CHRONOTOPIE

L’effacement progressif de l’unité de temps, de lieux et d’action des institutions, le big bang des organisations et des territoires poussent les individus et les organisations sous pression à de nouveaux assemblages, entraîne de nouvelles recompositions, d’autres alliances, hybridations ou coalitions temporaires. Avec la fin des grands rythmes sociaux, la désynchronisation progressive et l’accélération, seule la multiplication d’événements permet de maintenir l’illusion d’être ensemble, de faire famille, organisation ou territoire.
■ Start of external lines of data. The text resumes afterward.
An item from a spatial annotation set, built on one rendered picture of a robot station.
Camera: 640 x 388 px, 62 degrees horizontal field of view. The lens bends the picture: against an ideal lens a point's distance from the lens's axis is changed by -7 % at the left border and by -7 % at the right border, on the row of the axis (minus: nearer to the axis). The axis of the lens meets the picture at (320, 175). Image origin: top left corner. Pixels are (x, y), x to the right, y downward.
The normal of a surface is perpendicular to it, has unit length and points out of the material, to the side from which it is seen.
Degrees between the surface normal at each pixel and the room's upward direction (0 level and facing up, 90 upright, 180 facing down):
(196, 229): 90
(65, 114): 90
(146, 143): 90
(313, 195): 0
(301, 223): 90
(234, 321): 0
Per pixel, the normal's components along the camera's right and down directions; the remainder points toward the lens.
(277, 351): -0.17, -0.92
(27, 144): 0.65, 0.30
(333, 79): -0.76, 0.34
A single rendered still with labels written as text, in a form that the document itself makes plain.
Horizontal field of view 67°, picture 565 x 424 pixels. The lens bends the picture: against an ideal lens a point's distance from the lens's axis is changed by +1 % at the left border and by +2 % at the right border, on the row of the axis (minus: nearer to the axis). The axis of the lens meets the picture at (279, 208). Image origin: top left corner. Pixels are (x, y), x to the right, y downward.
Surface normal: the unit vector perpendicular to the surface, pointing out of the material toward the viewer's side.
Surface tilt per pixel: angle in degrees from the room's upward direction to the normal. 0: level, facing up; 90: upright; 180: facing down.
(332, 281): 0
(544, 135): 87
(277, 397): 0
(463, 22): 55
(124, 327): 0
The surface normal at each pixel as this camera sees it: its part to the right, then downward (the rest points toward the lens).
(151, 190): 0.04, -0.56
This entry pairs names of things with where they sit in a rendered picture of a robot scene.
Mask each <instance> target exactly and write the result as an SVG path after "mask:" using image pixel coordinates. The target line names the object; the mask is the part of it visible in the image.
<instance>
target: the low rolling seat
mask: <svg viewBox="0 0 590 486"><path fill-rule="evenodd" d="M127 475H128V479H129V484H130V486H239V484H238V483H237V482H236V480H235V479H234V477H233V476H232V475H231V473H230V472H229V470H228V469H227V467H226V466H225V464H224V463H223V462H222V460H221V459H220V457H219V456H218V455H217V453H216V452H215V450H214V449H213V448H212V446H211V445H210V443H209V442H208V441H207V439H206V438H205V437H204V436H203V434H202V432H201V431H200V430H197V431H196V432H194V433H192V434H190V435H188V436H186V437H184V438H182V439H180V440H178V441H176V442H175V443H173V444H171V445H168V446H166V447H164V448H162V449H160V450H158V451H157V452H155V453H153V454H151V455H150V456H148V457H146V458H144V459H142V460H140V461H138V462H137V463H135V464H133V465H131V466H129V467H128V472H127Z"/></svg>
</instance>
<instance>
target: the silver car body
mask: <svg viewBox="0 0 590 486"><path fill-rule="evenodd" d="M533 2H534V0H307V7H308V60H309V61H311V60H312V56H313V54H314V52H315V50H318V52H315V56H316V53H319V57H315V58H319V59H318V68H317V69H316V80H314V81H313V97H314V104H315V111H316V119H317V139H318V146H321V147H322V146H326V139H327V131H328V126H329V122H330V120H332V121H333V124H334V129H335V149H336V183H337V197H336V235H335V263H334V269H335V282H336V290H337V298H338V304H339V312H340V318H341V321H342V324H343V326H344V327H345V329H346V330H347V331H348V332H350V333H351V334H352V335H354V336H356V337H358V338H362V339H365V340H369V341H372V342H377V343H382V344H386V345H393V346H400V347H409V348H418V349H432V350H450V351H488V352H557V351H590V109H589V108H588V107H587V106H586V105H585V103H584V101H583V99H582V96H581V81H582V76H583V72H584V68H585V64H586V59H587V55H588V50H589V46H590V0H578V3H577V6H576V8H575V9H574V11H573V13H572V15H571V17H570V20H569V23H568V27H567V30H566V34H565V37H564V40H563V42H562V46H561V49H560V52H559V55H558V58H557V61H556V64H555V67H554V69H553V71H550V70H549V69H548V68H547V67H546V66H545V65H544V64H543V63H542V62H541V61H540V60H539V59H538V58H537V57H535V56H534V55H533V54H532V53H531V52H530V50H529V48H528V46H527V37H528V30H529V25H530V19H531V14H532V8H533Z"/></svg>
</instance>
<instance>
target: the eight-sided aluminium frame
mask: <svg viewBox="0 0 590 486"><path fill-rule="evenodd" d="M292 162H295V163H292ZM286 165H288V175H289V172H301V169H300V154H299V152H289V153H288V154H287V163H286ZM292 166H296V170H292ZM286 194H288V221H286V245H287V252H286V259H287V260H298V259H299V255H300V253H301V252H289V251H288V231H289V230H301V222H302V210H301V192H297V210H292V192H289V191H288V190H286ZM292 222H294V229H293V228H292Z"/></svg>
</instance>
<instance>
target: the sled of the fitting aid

Au-delà des adaptations en cours, les mutations obligent les acteurs de la fabrique urbaine à prendre enfin en compte la dimension temporelle, aspect essentiel de la dynamique des villes. Elle permet d’imaginer les contours d’un ” urbanisme augmenté ” à la fois temporel et temporaire et des formes inédites de régulation d’une ” ville malléable “, flexible, souple et adaptable dans ses espaces et dans ses temps. La clé des temps permet de composer avec les deux autres ressources fondamentales – énergie et espace – dans une logique de développement durable. A travers la polyvalence et la modularité des espaces publics, des bâtiments et des quartiers ou le caractère éphémère des installations, on peut à la fois limiter la consommation d’espace, favoriser l’intensité urbaine et assurer le déploiement d’une ” écologie temporelle ” qui permette aux hommes et au territoires de (re) trouver le bon tempo.”